Joseph Odhiambo Oenga v Republic [2019] KEHC 5159 (KLR)
Full Case Text
REPUBLIC OF KENYA
IN THE HIGH COURT OF KENYA
AT KISUMU
(CORAM: CHERERE-J)
CRIMINAL PETITION NO. 11 OF 2019
IN THE MATTER OF ARTICLES 22, 23, 27 (1), (2), 28,
50 (2)(p),AND 165 OF THE CONSTITUTION OF KENYA, 2010
AND
IN THE MATTER OF SECTION 296(2) OF THE PENAL CODE
AND
IN THE MATTER OF SECTION 46 OF THE PRISON’S ACT
BETWEEN
JOSEPH ODHIAMBO OENGA......................................................PETITIONER
AND
REPUBLIC.......................................................................................RESPONDENT
JUDGEMENT
1. The Petitioner was initially convicted to death and was resentence in Kisumu High Court Criminal Petition No. 38 of 2018 to serve 30 years.
2. He has moved this court for further re-sentence and remission. He also seeks court’s direction concerning the sentence that was left abeyance.
3. The first prayer for re-sentence is in the form of Appeal of this court’s order.
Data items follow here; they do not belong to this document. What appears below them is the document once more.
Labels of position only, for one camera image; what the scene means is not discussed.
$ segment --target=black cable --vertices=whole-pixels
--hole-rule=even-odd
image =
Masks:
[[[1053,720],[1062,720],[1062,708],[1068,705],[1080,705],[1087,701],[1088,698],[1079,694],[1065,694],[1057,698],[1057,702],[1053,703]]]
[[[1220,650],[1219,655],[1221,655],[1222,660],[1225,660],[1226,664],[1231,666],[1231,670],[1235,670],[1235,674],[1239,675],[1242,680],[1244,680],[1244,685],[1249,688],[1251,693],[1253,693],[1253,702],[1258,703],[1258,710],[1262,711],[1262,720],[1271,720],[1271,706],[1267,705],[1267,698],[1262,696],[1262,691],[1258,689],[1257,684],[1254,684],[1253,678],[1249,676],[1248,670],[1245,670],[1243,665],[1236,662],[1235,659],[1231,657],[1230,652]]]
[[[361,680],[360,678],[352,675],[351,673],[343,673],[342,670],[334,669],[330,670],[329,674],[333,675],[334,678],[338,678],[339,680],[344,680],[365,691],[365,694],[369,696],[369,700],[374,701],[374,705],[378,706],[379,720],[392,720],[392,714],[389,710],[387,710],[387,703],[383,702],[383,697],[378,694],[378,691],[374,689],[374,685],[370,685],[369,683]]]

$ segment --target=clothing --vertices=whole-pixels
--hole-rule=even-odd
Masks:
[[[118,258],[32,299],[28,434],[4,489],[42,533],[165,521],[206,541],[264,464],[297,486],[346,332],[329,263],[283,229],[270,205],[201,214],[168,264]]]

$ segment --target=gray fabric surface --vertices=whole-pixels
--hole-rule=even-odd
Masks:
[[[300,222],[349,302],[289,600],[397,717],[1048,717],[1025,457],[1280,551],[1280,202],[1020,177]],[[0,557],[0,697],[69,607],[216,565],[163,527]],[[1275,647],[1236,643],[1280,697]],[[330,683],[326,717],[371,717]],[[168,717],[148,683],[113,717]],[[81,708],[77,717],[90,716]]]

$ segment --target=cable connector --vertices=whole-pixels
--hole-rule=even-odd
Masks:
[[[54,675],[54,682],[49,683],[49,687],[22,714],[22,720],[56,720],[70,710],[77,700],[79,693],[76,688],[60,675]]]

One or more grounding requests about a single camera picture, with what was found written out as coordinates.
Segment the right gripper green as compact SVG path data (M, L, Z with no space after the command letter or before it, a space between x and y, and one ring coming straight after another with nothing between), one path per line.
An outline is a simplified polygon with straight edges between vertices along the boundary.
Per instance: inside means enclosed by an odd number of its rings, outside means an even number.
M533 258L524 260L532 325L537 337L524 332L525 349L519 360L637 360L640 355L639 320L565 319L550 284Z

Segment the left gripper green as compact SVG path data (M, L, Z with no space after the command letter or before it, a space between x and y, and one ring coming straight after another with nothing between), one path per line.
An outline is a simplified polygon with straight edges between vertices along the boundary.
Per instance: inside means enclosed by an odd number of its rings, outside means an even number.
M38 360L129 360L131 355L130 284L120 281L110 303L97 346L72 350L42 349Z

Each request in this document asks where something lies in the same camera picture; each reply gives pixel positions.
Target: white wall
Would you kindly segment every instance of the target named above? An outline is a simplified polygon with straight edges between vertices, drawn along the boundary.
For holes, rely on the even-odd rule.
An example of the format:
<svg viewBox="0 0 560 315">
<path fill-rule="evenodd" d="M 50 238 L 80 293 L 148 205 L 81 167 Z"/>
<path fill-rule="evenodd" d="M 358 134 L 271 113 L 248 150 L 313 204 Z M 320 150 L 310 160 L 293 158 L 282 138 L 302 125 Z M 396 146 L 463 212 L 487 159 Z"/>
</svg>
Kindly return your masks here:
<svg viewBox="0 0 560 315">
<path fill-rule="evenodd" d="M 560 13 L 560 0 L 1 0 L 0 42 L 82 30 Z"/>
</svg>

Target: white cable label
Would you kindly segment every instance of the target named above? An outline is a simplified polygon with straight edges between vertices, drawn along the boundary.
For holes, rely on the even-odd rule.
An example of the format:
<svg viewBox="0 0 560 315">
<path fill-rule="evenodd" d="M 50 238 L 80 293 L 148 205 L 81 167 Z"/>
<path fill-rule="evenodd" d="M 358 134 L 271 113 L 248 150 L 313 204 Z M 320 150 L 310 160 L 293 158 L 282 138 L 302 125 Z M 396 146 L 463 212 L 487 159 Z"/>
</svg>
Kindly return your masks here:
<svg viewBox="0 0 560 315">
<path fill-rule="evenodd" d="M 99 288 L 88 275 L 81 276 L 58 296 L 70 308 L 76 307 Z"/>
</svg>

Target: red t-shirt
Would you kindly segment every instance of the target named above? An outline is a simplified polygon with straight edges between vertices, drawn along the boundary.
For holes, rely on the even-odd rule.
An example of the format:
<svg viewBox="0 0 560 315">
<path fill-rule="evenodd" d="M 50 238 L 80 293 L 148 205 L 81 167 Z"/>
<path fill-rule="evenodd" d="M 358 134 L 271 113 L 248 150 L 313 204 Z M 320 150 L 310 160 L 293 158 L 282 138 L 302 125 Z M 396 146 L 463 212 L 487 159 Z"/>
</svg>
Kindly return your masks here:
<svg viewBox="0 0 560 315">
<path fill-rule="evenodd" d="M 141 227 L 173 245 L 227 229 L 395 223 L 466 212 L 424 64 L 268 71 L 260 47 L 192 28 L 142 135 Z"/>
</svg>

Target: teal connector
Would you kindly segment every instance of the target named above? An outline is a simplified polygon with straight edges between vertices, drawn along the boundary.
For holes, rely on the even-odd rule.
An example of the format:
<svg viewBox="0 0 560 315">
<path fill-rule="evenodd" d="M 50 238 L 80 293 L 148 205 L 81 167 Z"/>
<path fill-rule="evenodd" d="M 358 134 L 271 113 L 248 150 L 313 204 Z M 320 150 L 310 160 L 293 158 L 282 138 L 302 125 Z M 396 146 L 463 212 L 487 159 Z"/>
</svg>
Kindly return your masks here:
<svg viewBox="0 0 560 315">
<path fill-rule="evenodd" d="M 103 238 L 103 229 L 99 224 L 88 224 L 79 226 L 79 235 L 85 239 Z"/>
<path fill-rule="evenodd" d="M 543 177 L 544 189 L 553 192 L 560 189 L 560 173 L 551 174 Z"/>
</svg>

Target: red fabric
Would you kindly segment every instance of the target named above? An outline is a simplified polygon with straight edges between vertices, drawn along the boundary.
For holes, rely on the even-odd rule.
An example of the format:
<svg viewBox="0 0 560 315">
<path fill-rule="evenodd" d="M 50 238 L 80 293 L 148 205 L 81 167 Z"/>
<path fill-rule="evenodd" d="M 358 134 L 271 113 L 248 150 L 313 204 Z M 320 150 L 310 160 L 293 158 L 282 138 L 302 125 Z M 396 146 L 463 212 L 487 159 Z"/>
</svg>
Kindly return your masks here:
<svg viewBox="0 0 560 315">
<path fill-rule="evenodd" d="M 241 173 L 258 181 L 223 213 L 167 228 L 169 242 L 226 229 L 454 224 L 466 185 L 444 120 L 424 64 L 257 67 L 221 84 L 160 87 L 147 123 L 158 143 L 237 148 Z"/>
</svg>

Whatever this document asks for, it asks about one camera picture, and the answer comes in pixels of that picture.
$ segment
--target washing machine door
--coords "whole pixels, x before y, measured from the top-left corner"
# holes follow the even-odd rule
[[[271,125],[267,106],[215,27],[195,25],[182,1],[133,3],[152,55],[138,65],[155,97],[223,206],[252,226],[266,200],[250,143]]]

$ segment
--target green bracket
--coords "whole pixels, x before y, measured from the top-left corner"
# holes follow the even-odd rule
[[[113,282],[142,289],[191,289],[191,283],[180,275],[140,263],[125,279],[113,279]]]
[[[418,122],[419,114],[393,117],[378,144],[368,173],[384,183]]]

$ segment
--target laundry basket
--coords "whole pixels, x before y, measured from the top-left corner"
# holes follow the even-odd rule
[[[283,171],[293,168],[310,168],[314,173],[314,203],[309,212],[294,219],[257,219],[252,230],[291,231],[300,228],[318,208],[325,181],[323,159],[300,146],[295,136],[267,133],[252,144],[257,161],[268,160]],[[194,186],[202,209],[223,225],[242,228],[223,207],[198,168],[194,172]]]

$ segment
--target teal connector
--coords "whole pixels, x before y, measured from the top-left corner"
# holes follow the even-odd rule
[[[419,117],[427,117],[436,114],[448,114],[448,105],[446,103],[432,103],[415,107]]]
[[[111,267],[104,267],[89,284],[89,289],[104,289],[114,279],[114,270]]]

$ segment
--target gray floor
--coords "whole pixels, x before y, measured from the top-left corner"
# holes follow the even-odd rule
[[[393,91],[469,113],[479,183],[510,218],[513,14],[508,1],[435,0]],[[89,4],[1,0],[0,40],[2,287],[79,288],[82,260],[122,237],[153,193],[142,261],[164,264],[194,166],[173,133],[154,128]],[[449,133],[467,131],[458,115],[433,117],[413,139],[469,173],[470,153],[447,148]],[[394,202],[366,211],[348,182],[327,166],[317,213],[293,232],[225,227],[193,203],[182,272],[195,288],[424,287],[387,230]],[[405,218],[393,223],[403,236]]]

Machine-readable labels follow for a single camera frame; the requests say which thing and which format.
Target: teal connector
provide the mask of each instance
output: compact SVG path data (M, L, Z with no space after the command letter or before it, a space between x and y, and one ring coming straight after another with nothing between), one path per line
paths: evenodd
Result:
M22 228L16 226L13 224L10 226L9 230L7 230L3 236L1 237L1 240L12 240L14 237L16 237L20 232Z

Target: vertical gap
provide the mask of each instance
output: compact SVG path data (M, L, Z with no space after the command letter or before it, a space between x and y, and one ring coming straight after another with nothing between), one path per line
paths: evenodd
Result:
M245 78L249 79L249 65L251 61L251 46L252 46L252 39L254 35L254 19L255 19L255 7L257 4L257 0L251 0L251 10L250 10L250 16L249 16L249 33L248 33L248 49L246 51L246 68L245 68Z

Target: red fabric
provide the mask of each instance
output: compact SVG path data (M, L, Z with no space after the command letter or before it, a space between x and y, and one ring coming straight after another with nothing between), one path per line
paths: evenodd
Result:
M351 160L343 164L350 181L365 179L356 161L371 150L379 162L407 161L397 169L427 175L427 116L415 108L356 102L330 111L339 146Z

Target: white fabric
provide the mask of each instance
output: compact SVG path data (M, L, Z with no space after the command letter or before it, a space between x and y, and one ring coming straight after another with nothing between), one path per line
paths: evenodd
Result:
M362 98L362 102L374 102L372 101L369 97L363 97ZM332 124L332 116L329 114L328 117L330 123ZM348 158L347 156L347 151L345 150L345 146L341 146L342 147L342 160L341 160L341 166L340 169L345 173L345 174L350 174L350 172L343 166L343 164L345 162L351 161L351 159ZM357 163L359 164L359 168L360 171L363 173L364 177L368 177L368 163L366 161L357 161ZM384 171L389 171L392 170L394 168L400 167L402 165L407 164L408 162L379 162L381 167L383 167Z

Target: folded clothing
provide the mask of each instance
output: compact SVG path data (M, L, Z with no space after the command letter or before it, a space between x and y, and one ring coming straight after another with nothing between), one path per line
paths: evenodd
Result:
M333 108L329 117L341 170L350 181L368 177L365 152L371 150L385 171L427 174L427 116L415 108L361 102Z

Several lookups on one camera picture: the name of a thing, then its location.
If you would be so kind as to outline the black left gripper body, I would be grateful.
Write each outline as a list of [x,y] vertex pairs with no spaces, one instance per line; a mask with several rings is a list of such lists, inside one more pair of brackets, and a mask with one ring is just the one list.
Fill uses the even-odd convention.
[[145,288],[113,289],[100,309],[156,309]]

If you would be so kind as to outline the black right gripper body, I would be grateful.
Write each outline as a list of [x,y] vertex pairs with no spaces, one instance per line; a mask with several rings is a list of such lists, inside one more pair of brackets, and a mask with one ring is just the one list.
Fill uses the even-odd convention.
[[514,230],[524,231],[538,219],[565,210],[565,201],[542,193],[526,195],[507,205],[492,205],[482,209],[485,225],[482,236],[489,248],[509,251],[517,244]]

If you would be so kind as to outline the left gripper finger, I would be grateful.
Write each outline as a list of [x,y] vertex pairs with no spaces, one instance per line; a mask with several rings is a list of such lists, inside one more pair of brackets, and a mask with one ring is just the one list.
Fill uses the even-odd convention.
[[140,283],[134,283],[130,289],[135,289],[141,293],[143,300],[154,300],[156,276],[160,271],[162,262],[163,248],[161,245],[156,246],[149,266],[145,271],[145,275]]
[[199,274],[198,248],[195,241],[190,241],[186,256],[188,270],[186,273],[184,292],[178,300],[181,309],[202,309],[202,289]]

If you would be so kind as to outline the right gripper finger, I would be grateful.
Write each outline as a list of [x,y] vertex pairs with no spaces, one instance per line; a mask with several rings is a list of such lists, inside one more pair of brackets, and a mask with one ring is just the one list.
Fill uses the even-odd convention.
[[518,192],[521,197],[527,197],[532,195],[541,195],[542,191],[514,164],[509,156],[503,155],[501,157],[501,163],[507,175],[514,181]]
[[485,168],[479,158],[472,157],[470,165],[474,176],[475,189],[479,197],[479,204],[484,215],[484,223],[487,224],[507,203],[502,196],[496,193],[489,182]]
This court has no jurisdiction to review its own orders and the prayer for further resentence is declined.
4. At the trial, the Petitioner was convicted to death in the 1st count and to 5 years on counts 2, 4, 5 and 6. His conviction on counts 4, 5 and 6 were quashed and the sentence on count 2 was reduced to 2 years. The 2 years was left in abeyance following the death sentence in count 1.
5. Section 14 of the Criminal Procedure Code Chapter 75 Laws of Kenya provides that in the event that a person is convicted of more than one offence, the sentences imposed for each of the offences run consecutively except where the court directs that they run concurrently.
6. It therefore follows that the sentence of two years on count 2 is to run concurrently with the 30 years that the Petitioner has been re-sentenced in count 1.
7. The power to remit sentence as provided by Section 46 of the Actis as follows:
“(1) Convicted criminal prisoners sentenced to imprisonment, whether by one sentence or consecutive sentences, for a period exceeding one month, may by industry and good conduct earn a remission of one-third of their sentence or sentences.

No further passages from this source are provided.